>>

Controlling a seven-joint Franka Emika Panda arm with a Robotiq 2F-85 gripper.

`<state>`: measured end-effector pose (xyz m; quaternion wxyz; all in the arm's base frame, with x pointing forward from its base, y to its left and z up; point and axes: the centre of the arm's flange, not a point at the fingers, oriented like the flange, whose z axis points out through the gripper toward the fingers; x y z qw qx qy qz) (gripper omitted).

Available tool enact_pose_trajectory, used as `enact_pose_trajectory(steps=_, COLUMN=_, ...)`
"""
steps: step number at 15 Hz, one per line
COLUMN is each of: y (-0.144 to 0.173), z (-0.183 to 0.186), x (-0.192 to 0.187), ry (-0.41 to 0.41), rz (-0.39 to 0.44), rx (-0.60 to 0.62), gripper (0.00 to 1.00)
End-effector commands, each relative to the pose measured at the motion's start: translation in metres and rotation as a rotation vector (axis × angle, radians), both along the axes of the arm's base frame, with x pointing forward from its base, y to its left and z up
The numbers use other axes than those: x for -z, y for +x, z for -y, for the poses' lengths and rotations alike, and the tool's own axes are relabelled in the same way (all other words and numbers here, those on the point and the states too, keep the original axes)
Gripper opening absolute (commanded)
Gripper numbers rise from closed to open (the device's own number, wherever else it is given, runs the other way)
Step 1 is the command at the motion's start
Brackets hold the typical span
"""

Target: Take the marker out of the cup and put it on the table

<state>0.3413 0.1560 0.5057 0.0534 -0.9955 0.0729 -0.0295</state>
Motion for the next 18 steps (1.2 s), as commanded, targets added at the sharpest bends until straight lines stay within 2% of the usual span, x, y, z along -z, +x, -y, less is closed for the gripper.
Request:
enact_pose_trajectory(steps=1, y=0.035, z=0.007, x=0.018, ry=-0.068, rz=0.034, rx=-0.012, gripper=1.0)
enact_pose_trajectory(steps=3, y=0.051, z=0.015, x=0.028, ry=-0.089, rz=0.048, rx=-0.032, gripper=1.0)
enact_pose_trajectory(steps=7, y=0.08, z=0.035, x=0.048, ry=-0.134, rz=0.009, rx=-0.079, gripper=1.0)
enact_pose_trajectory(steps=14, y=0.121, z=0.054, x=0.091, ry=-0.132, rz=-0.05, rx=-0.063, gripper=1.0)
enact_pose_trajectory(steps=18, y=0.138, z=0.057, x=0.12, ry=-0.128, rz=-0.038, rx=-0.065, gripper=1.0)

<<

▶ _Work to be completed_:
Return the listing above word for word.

▶ _Exercise result_:
Controlling a seven-joint Franka Emika Panda arm with a Robotiq 2F-85 gripper.

`<state>`: measured end-effector pose (xyz m; quaternion wxyz; all in the arm's base frame, with x pointing forward from its base, y to its left and z up; point and axes: the centre of the arm's flange, not a point at the fingers, oriented like the flange, whose z axis points out through the gripper toward the fingers; x y z qw qx qy qz) (gripper omitted).

Available tool enact_pose_trajectory, used as `enact_pose_trajectory(steps=_, COLUMN=_, ...)`
"""
steps: step number at 15 Hz, one per line
COLUMN is each of: y (-0.144 to 0.173), z (-0.183 to 0.186), x (-0.192 to 0.187), ry (-0.41 to 0.41), rz (-0.39 to 0.44), rx (-0.60 to 0.62), gripper (0.00 to 1.00)
End-effector commands, each relative to the pose measured at the motion's start: translation in metres and rotation as a rotation vector (axis × angle, radians), both along the axes of the arm's base frame, with x pointing forward from its base, y to its left and z up
The numbers use other axes than those: x for -z, y for +x, z for -y, for the poses' lengths and rotations alike, and the tool's own axes are relabelled in the same way (all other words and numbers here, those on the point and the states too, keep the original axes)
Gripper opening absolute (commanded)
Gripper numbers rise from closed to open (the device's own number, wherever else it is given, runs the other way)
Step 1 is the command at the motion's start
Brackets hold the typical span
"""

Target: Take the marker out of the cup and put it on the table

<state>0.3413 0.1560 0.5057 0.0534 -0.9955 0.0729 -0.0295</state>
Motion for the next 18 steps (1.2 s), as commanded, targets added at the sharpest bends until straight lines stay within 2% of the usual span, x, y, z along -z, +x, -y, less is closed for the gripper.
Request:
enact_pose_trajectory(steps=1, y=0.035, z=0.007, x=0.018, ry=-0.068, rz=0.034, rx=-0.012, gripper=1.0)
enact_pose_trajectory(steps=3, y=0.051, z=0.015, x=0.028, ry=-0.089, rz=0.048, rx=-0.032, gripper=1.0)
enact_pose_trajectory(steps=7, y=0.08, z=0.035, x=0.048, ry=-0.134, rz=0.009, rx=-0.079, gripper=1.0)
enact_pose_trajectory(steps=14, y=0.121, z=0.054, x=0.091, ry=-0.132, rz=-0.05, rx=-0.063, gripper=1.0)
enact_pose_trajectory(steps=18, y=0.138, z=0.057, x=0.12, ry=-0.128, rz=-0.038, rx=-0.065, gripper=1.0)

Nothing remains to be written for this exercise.